Republic of Korea Pavilion, Giardini, Venice, Italy



History Has Failed Us, but No Matter

58th Venice Biennale

Republic of Korea Pavilion

11 May - 24 November 2019

Review by Laura O’Leary

The Republic of Korea’s pavilion at the 58th Venice Biennale is a relative newcomer, built in 1996. The pavilion bears some resemblance to a tardis amidst the other international offerings due to it spaceship-like aesthetic. It has a curved roof and polished glass windows making it hard to establish what it would look like from the inside. The title of the pavilion is ‘History Has Failed Us But No Matter’, curated by Hyunjim Kim, and nods to a struggle against the social and geopolitical framework that a person is born into, yet simultaneously, understanding yourself in relation to this framework. Kim has worked with three female artists; a first in the pavilion’s history. Together the artists, Hwayeon Nam, siren eun young jung and Jane Jin Kaise, challenge ideas related to tradition and the canon of gender, mediating on the emancipatory potential of tradition (opposed to tradition being a barrier) for East Asian women. This narrative delineates from the androcentric (male-focused) history of Korea and the acts of violence embedded in the process of Western modernisation. While at risk of falling subject to an Orientalist vision of the East, Kim and these selected artists have presented a complex and layered exhibition, which directly fights against this reading.

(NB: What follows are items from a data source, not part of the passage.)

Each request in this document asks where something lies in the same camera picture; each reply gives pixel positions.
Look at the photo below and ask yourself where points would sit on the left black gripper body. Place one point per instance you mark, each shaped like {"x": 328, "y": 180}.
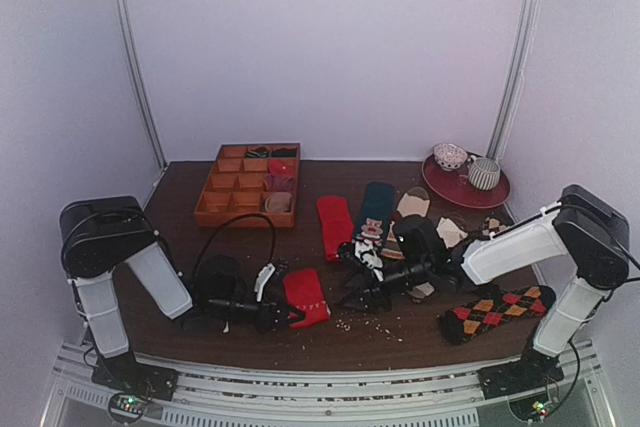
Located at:
{"x": 267, "y": 308}

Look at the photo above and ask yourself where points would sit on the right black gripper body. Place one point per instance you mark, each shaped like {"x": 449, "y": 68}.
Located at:
{"x": 373, "y": 286}

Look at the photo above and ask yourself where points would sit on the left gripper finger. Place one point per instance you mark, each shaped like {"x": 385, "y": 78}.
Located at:
{"x": 290, "y": 313}
{"x": 271, "y": 323}

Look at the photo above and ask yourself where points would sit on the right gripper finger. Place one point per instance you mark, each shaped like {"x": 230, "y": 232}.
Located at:
{"x": 359, "y": 301}
{"x": 360, "y": 280}

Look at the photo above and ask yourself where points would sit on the red sock with beige toe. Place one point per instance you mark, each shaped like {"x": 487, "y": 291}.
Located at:
{"x": 304, "y": 291}

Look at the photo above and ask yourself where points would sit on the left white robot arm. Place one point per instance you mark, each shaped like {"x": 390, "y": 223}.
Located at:
{"x": 100, "y": 235}

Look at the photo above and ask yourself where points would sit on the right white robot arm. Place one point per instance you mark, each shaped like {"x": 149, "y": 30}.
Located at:
{"x": 579, "y": 225}

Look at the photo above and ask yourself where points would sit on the beige striped sock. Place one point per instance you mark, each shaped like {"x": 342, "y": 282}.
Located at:
{"x": 415, "y": 201}

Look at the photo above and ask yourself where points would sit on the teal reindeer sock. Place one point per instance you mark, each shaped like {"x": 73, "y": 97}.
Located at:
{"x": 373, "y": 220}

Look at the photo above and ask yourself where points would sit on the black orange argyle sock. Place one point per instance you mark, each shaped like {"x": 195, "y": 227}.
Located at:
{"x": 494, "y": 307}

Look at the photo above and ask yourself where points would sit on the beige brown sock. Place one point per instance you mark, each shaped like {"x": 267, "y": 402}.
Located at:
{"x": 452, "y": 234}

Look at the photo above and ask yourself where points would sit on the beige rolled sock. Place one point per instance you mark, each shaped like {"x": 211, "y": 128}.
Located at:
{"x": 278, "y": 202}

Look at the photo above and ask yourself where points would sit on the red round plate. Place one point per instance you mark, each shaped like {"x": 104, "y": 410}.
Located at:
{"x": 454, "y": 187}

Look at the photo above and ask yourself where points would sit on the wooden compartment tray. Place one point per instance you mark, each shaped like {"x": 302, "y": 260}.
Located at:
{"x": 234, "y": 187}

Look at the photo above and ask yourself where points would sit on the beige argyle sock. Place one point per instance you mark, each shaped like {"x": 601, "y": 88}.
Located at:
{"x": 492, "y": 226}

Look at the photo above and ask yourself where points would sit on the red rolled sock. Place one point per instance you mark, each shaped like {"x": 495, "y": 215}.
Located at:
{"x": 282, "y": 166}

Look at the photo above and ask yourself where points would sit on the white patterned bowl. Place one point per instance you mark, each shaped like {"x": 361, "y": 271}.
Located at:
{"x": 449, "y": 156}

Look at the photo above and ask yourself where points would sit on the striped grey cup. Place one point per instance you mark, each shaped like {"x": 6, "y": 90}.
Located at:
{"x": 484, "y": 173}

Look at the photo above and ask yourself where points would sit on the black striped rolled sock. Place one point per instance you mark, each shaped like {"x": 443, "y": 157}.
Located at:
{"x": 258, "y": 152}

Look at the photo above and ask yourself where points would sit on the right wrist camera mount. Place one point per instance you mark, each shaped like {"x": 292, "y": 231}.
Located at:
{"x": 366, "y": 253}

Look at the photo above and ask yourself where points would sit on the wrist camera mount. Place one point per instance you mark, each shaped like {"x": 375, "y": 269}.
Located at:
{"x": 366, "y": 253}
{"x": 262, "y": 279}

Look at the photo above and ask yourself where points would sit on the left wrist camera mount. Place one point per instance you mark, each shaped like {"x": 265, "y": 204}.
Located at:
{"x": 262, "y": 279}

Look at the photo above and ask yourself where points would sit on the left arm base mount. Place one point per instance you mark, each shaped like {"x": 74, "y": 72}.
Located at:
{"x": 135, "y": 391}

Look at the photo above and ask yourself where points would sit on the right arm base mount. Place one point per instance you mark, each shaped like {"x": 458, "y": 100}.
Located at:
{"x": 525, "y": 382}

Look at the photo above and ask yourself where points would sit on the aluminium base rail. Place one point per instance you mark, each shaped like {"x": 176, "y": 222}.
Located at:
{"x": 213, "y": 395}

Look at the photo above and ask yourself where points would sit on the right aluminium frame post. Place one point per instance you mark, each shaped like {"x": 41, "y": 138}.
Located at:
{"x": 515, "y": 79}

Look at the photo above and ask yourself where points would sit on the aluminium frame post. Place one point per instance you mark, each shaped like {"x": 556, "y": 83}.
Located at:
{"x": 515, "y": 79}
{"x": 137, "y": 82}

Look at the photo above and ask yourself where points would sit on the left aluminium frame post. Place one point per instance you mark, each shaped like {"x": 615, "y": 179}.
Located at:
{"x": 137, "y": 82}

In siren eun young jung’s two audio-visual works are rooted in the ‘yeoseong gukgeuk’, a form of traditional theatre that only features female actors, which has been the basis of her practice for the past ten years. In the exhibition she exhibits a new work, ‘A Performing by Flash, Afterimage, Velocity, and Noise’ (2019). Entering by drawing back a curtain, viewers will discover a moving image projected across three walls in a box-shaped room with loud electro music filling the space. The music and lighting echoes the atmosphere of a night-club, inspiring a certain freedom of bodily movement. For me though, this experience was jarred by being amongst an audience, though the viewer next to me danced for the entirety and asked me at the end why no one else was dancing? The work features a number of a people who have opened up the conversation about queer aesthetics: transgender electronic musician Kirara, lesbian actor Yii Lee, director and actor Seo Ji Won from the disabled women’s theatre group Dancing Waist, and drag king Azangman. Much like the way Kiara produces music by breaking down formal disciplines and re-assembling their parts, siren eun young deconstructs traditions and norms to create an assemblage that unearths queer methodologies. This piece is a sensory trap, which complies with and rebels against the components of video art by deliberately disregarding the balance of these elements. As flash, afterimage and velocity are questioned, siren eun young even uses her medium to challenge the oppressive nature of conventions.

Hwayeon Nam’s work ‘Dancer from the Peninsula’ (2019) is set within an impressive installation, a curved viewing platform with moving image works embedded into the woodwork and a generous amount of foliage arranged behind. This piece explores the legacy of twentieth-century, world-renowned Korean choreographer and dancer Choi Seung-hee (1911-1969), described by the curator as, “one of the most luminous, incomparable, mythical East Asian divas.” Nam has created a bricolage interpretation of Choi’s dancing style including, archive materials, showing visuals of her movements and inspirations. Nam has not focussed on the political affiliations of Choi, as someone who was forced to choose her identity and was defected to North Korea in 1946. Instead, Nam draws out Choi’s pursuit of East Asian dance; and her fascination particularly with the heritage of marginalised communities in Korea and Japan. Choi was not interested in emulating the West; instead she chose to create a new East Asian dance, making her a warrior against Orientalism. Here Choi emerges from the geopolitical conflict that was forced upon her as someone who strove “to freely trespass all modern borders and matrixes”.

Lastly, Jane Jin Kaisen’s two-channel video installation, ‘Community of Parting’ (2019), offers an insight into Korean shamanism via the ancient myth of the Abandoned Princess Bari, who was exiled from her community. Lasting 72 minutes, the video is comprised of aerial images, poetry, testimonies, interviews, and soundscapes of the sea and forest alongside Kaisen’s own readings of the story. In ‘Community of Parting’ a shaman comforts the bereaved artist and this taps into the artist’s personal experience of being a person of diaspora, imbued with loss and how this interrelates to various problems of East Asian modernisation.

These works, with their many nuances, assess the agency of tradition and gender by considering ways to defiantly disrupt systems of power. In the words of the curator, “Here, [the artists] murmur, sing, cry, pause, laugh, express, move, and dance, and finally speak out loud. “History has failed us, but no matter.””

Laura O’Leary is a writer and curator, based between Derby and Birmingham, UK. Laura’s research trip to the Venice Biennale was made possible with a Jonathan Ruffer Curatorial Research Grant from Art Fund.